_Requirement:_
After reading the entries below, copy word for word the lines from the first through the line containing "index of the", and stop there.

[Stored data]
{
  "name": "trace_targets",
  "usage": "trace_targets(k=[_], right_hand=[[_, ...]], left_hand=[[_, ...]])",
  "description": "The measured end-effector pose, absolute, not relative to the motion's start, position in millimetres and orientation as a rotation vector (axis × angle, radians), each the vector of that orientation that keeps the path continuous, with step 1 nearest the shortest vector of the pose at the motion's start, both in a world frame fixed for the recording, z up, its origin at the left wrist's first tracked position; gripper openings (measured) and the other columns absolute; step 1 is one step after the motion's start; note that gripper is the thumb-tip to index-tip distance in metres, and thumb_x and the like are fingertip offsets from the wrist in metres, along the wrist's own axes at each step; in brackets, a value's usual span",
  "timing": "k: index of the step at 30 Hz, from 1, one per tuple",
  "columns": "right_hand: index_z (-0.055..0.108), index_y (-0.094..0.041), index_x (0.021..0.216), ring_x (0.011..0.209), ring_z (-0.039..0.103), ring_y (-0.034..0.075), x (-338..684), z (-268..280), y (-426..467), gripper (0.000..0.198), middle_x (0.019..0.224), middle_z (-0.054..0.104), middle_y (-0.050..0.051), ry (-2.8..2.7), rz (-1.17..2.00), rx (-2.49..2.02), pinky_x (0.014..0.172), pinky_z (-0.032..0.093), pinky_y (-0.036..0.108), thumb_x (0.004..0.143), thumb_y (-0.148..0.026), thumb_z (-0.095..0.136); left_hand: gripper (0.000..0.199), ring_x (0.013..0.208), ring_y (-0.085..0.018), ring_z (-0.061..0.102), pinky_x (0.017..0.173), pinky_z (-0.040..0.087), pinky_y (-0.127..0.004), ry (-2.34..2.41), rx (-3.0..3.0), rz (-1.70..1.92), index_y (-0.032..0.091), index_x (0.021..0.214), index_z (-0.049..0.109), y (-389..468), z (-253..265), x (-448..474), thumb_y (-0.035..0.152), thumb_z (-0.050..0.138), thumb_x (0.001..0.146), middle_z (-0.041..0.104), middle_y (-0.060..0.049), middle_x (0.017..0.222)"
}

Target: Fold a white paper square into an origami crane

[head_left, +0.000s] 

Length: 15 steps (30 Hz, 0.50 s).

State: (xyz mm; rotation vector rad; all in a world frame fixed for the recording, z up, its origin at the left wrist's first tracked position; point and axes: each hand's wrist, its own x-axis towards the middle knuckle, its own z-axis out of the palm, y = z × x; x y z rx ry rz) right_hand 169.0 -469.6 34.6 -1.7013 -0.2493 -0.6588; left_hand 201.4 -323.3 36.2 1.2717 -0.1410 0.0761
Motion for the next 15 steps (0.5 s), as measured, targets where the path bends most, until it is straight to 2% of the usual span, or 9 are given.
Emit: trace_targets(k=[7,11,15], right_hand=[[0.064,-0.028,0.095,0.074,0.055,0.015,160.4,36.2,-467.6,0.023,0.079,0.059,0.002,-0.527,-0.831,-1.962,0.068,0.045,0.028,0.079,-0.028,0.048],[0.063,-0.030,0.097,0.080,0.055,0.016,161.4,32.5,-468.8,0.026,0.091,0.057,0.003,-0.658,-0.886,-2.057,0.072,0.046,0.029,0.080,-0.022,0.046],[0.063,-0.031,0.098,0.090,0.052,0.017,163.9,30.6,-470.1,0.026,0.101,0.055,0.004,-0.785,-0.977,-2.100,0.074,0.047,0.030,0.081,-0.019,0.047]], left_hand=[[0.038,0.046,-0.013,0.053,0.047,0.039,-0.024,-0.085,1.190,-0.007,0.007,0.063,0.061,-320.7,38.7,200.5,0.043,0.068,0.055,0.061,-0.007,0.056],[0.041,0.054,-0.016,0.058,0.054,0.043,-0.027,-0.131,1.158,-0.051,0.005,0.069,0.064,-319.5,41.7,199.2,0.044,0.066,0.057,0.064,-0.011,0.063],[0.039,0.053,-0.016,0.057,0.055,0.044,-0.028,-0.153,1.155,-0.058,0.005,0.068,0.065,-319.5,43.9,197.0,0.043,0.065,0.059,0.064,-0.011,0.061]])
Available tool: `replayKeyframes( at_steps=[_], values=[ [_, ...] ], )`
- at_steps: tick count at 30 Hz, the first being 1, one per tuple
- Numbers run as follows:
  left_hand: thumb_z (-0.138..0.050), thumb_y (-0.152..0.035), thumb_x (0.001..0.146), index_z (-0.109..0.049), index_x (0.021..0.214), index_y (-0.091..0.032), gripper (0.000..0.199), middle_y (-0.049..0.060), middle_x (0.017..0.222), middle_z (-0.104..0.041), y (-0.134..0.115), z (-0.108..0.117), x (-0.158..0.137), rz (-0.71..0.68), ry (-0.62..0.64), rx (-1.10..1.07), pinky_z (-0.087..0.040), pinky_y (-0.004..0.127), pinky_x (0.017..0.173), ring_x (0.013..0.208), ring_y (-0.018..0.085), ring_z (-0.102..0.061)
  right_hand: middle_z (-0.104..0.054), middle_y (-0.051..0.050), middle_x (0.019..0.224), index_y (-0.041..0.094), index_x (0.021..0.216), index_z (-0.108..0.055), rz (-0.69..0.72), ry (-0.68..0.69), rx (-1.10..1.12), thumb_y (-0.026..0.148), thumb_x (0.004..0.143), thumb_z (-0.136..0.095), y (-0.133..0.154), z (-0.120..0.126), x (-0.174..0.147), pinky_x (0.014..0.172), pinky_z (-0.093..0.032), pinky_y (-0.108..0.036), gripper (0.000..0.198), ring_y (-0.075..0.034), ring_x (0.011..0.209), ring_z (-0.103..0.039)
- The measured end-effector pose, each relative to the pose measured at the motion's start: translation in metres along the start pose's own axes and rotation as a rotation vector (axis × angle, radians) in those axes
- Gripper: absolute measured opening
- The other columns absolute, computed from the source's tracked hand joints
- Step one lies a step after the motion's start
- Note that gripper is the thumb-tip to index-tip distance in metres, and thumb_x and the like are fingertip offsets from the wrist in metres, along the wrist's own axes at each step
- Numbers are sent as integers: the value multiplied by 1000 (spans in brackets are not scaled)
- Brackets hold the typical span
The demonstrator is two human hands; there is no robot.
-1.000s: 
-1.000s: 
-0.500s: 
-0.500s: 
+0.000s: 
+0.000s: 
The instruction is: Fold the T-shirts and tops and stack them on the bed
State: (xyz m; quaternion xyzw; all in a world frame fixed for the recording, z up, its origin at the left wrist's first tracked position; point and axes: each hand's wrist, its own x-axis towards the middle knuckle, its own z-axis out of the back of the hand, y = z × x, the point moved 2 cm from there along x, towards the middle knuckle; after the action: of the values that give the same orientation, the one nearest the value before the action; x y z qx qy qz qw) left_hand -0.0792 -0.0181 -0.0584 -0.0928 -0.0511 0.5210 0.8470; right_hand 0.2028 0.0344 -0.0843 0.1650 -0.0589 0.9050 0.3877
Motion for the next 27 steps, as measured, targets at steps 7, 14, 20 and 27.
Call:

_Output for this task:_
{
  "name": "trace_targets",
  "usage": "trace_targets(k=[_], right_hand=[[_, ...]], left_hand=[[_, ...]])",
  "description": "The measured end-effector pose, absolute, not relative to the motion's start, position in millimetres and orientation as a rotation vector (axis × angle, radians), each the vector of that orientation that keeps the path continuous, with step 1 nearest the shortest vector of the pose at the motion's start, both in a world frame fixed for the recording, z up, its origin at the left wrist's first tracked position; gripper openings (measured) and the other columns absolute; step 1 is one step after the motion's start; note that gripper is the thumb-tip to index-tip distance in metres, and thumb_x and the like are fingertip offsets from the wrist in metres, along the wrist's own axes at each step; in brackets, a value's usual span",
  "timing": "k: index of the step at 30 Hz, from 1, one per tuple",

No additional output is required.